Baggs, Chris. "'In the Separate Room for Ladies Are Provided Those Publications Specially Interesting to Them': Ladies' Reading Rooms and British Public Libraries 1850-1914." Victorian Periodicals Review 38.3 (2005): 280-306.
I read the article via Project Muse.
This is an interesting little article of library history. The author states that "this article will examine how some Victorian and Edwardian public libraries targeted one specific group, female readers, making serials available to them via dedicated reading rooms" (280). I found it interesting to learn about these separate rooms, and I found even more interesting the assumptions that went along with creating such rooms. This was mostly a British phenomenon. The U.S. did not have these.
- "Reading rooms were warm, dry and free at the point of use, and, whereas an individual had to be a registered member of the library to borrow books, everyone had unrestricted access to the reading rooms, leading to substantial usage" (281). This is something that survives to this day. Here in the U.S., a person can walk into pretty much any public library and read anything there, periodicals included, free of charge. Folks likely need a library card to check out items, but the reading on location is free. What has changed is the presence of the Internet. Sure, libraries can provide free access, but there have to be some restrictions in place, likely due to security issues and a limited number of resources. I mention the Internet because much of the serials reading now happens online from blogs to magazines to news to periodical indexes with full-text capabilities. This may be like the Victorians reading their serials, but it certainly not unrestricted access. These days, I would venture to say that given the issues, such restrictions are not bad but rather fairly reasonable.
- The separate reading rooms "consisted of a specially designated ladies' reading room, giving women their own physical space in which to read the newspapers, journals, and magazines provided for them" (282). More on the rooms' content later. At this point, the author observes that these rooms were usually more lavish so as to meet the needs of the "fairer sex."
- And why were these rooms needed? For one, "partly so that women readers would not be exposed to the less than salubrious atmosphere of the general newsroom and/or reading room" (283). It makes a reader like me wonder what exactly were they doing in the main reading room. Here's one answer: "This was where the library's undesirables, their 'loungers and loafers,' were likely to congregate" (283). Again, I think about today when we would label some of those folk as problem patrons or with a few other choice labels. And no, I am not going into the debate of a library as a social service agency. I believe in common sense: a patron disrupts the library and the other patrons or workers, and he or she should be escorted out of the facility. Pure and simple. However, the rationale back then gets better, for "it was felt that the library's female readership should be spared the unpleasantness of mixing with them, presumably implying that women were unlikely to be 'loungers and loafers' themselves" (283). Apparently it was fine for the guys to mix in with the unpleasantries; heck, guys were probably unpleasant more often than not. How things have changed given that a "lounger or loafer" can be of either gender.

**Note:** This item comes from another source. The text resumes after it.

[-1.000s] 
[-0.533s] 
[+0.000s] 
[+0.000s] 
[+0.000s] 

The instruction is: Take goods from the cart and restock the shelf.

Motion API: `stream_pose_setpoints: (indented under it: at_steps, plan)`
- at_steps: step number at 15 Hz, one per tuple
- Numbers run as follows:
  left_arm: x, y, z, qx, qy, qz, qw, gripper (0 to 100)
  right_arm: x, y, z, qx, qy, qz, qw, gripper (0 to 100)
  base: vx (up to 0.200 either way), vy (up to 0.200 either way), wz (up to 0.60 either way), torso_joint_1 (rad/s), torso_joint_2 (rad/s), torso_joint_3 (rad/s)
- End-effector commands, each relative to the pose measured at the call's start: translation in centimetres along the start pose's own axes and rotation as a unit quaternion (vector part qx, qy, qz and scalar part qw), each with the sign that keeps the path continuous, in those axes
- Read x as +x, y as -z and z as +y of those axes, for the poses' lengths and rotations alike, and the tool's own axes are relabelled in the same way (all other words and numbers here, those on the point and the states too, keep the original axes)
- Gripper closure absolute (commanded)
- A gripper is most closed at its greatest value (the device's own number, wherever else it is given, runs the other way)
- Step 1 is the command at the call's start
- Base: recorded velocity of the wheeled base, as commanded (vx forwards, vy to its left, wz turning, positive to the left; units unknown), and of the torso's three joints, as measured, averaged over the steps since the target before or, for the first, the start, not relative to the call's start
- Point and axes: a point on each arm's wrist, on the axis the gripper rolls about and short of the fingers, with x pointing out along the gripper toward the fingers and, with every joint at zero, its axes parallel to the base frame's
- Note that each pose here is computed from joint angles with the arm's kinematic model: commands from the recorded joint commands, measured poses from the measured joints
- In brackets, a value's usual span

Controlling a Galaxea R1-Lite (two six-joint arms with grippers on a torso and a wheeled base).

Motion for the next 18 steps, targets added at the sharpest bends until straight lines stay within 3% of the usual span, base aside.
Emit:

- More reason to have separate rooms for the ladies, and this one was my personal favorite. "Some librarians even felt that certain behaviour exhibited by women in public libraries necessitated a separate area, where they could gossip without disturbing the more serious reader and also be more effectively controlled" (283). I think this speaks for itself.
- It is necessary to note that most public libraries back then were run by men. This "means that the stock in ladies' reading rooms was normally chosen by male chief librarians and represented what they thought their female readership either wanted or should have" (284).
Another interesting detail for me was the role of donations. In essence, the ladies' reading rooms often got "hand me downs" of serials donated by the public. However, donations overall were very important to public libraries in this period, constituting "between 40% and 50% of public library periodical collections" (287). Can you imagine if public libraries today had to depend on public donations to provide up to 50% of their periodicals? Yet, back then, this was normal.
So, what types of serials were found in the ladies's rooms? Pretty much what one would expect given how women were viewed at the time including fashion, temperance publications, and home-oriented items. "What was almost universally missing from ladies' reading rooms are the heavyweight review journals and the more serious literary social and cultural magazines. . ." (290).
Over time, the value of these rooms declined, and libraries gradually closed them down. The reasons were various, but one reason that stood out was the desire of some libraries to provide children's facilities. The rising social emancipation of women also helped to close the rooms down. The process of closing these rooms was mostly gradual. The author concludes that more research is needed and that these rooms, at least for a time, allowed for more women to use libraries. Baggs writes, "it may prove the case that the provision of a ladies' room regularly extended choice by increasing the number of ladies' journals available to them, including donated titles and other types which otherwise were unlikely to have been bought by the library's clientele" (297). So it was not a perfect system, and yet for a brief time, it may have done some good. The article as a whole provides a look at a part of library history and a glimpse into the Victorian Era. It includes various appendices of periodical lists and an extensive set of references.